Neil Thacker, CISO EMEA at Netskope, says the fact that new standards for post-quantum cryptography are coming is a hugely positive step forward in the constant evolution of security and why the transition to these standards will be one of the biggest transformational challenges facing security teams in the next decade.
Every few decades, the foundations of the cybersecurity world are dug up and a new encryption standard is established in its place. It started in the 1970s with the Data Encryption Standard (DES), which at the turn of the Millennium was replaced with the Advanced Encryption Standard (AES). On both occasions the new standards were designed to futureproof and protect digital infrastructure from the advances in computing. Today, with rapid developments occurring in Quantum Computing, we need to make this change once again.
Quantum Computing has been making headlines since 1995, when it was hypothesised that a quantum computer with sufficient qubits could use Shor’s algorithm to break public-key encryption. While real-world implementations of quantum computers are still years away, the issue of post-quantum security has urgency due to the threat of ‘hack now, crack later’ attacks. This approach sees threat actors gathering encrypted data today through a range of data theft approaches, and storing it until a quantum computer powerful enough to break the encryption becomes available. Although delayed, this model anticipates threat actors, especially state sponsored groups, accessing potentially critical intellectual property, secure communications and state secrets.

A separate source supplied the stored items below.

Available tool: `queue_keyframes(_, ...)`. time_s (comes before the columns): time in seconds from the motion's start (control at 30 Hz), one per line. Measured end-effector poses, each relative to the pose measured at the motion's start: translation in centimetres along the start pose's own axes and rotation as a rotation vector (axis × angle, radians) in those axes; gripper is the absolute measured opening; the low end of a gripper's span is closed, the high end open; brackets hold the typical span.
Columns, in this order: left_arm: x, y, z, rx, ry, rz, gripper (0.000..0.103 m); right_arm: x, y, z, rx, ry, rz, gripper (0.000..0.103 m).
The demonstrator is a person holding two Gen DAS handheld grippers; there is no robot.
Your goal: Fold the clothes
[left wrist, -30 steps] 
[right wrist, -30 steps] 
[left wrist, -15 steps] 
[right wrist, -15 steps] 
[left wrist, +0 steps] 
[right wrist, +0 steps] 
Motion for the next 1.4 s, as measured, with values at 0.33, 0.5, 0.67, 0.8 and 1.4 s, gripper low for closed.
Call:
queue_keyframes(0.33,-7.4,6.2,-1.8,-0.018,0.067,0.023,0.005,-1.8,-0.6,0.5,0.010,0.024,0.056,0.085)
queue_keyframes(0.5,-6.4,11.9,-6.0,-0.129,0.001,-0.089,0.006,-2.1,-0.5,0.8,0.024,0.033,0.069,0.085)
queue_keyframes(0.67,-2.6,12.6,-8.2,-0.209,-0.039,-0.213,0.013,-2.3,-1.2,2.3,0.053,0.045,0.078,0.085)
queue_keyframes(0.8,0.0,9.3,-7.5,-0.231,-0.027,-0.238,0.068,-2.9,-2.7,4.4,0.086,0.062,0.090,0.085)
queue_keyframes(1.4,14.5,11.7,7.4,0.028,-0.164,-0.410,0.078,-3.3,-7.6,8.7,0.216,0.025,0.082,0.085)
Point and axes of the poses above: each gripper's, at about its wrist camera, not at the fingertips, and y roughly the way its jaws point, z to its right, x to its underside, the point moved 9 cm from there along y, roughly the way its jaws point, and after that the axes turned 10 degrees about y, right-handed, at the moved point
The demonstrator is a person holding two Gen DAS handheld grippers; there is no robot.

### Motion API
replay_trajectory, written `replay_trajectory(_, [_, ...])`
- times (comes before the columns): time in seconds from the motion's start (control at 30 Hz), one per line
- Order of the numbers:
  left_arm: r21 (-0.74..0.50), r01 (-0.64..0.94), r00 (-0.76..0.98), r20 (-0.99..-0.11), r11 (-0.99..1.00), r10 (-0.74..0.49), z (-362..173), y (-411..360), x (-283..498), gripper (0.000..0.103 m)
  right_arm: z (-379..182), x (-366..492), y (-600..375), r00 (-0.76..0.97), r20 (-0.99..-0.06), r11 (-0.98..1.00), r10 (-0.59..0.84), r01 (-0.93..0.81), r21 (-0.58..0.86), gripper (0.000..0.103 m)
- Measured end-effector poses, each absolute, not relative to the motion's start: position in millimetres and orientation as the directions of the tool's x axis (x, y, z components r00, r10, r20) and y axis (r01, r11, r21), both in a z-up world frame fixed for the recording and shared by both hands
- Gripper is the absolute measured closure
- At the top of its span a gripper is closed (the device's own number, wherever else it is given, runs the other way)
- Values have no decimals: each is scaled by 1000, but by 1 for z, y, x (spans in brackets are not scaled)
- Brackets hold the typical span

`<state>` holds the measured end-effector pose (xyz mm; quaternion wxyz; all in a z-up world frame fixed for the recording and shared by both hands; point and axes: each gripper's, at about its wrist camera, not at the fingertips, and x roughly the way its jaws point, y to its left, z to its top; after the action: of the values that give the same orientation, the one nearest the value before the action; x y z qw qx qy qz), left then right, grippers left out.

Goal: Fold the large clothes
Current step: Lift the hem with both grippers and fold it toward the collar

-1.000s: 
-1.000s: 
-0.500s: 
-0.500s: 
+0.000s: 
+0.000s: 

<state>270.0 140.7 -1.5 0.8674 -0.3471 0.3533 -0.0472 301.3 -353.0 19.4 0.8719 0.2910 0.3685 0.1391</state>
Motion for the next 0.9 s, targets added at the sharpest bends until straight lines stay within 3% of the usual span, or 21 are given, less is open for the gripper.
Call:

Fortunately, the National Institute of Standards and Technology (NIST) has been searching for a new encryption standard that would be resistant to post-quantum compromise. The new standard is being referred to as post-quantum cryptography (PQC). In July last year, NIST published four finalists after a global effort to set new standards which are due to be finalised in 2024. The US Government has already mandated that all agencies and departments start adopting PQC standards by 2025.
The announcement of this timeline sounded the starting gun on what will be one of the most challenging change management projects over the next decade or so.
Start by knowing your data
In order to prepare for a post-quantum world, you need to understand where you are reliant on potentially vulnerable encryption and what it is protecting. You can then decide what data you need to protect first as you begin a phased deployment of post-quantum cryptography.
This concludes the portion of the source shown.